Understanding the Compositional Changes in LB Lennox Medium during Growth of Escherichia Coli DH5α in a 1L Bioreactor
Author(s): Wenfa Ng
Compositional changes in growth medium represents dynamic interplay between cell growth, biomass formation, and energy maintenance, with concomitant decrease in nutrients and increase in secreted metabolites and metabolic by products. Such information is important for quantifying microbial physiological response both at the population and cellular level, with respect to understanding subtle differences in microbial growth response, as well as supporting model building efforts in metabolic engineering.
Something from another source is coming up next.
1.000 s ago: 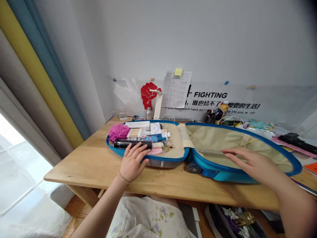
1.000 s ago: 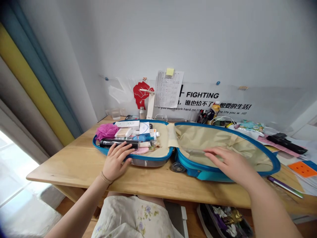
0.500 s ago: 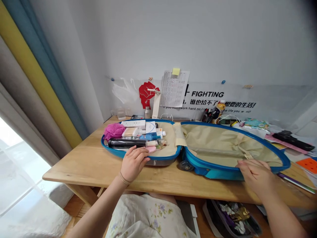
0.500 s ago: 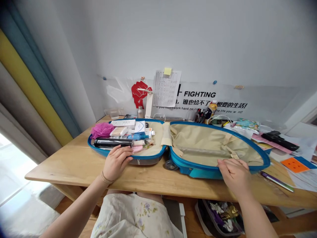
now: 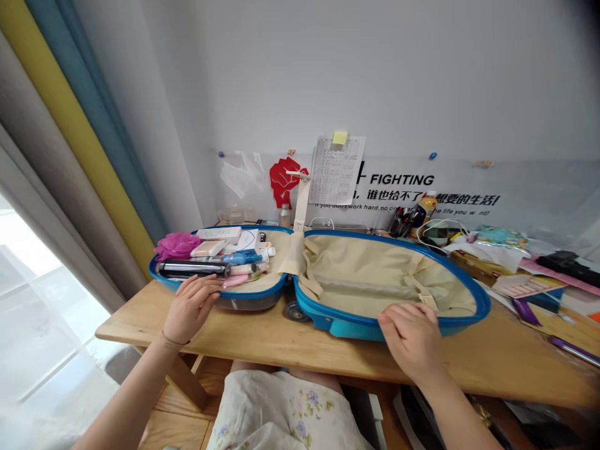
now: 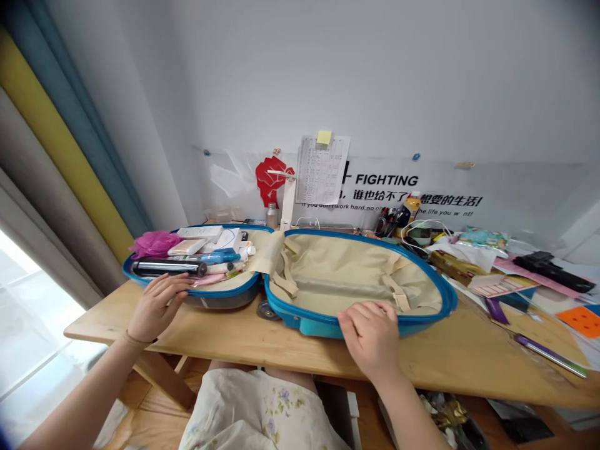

With the desire to understand molecular weight changes in components of LB Lennox medium as well as broth fractions present during cultivation of Escherichia coli DH5α (ATCC 53868) at 37 oC, 400 rpm stirring and 1 VVM aeration in a 1 L bioreactor, this study used a combination of gel filtration chromatography (GFC) and reversed phase high performance liquid chromatography (RP-HPLC) for determining changes to molecular weight of different fractions of the growth medium. Experiment results revealed the difficulty of fractionating the culture broth with RP-HPLC, where no distinct peaks of narrow retention time width were obtained. More importantly, the column used for GFC was unable to differentiate small molecular weight changes on the order of a few tens to few hundred Da through a refractive index detector. Together, GFC and RPHPLC highlighted the difficulty of fractionating LB Lennox culture broth into different distinct fractions. Finally, the study validated the use of 194 nm as detection wavelength for visualizing the chromatogram of LB Lennox medium eluted from a C-18 reversed phase column during liquid chromatography. Collectively, GFC and RP-HPLC could not fractionate LB Lennox broth of E. coli DH5α into distinct fractions for further analysis by identification techniques such as mass spectrometry. Given the inherent complexity of complex medium such as LB Lennox, clean separation of the medium into every component with high purity may be impossible.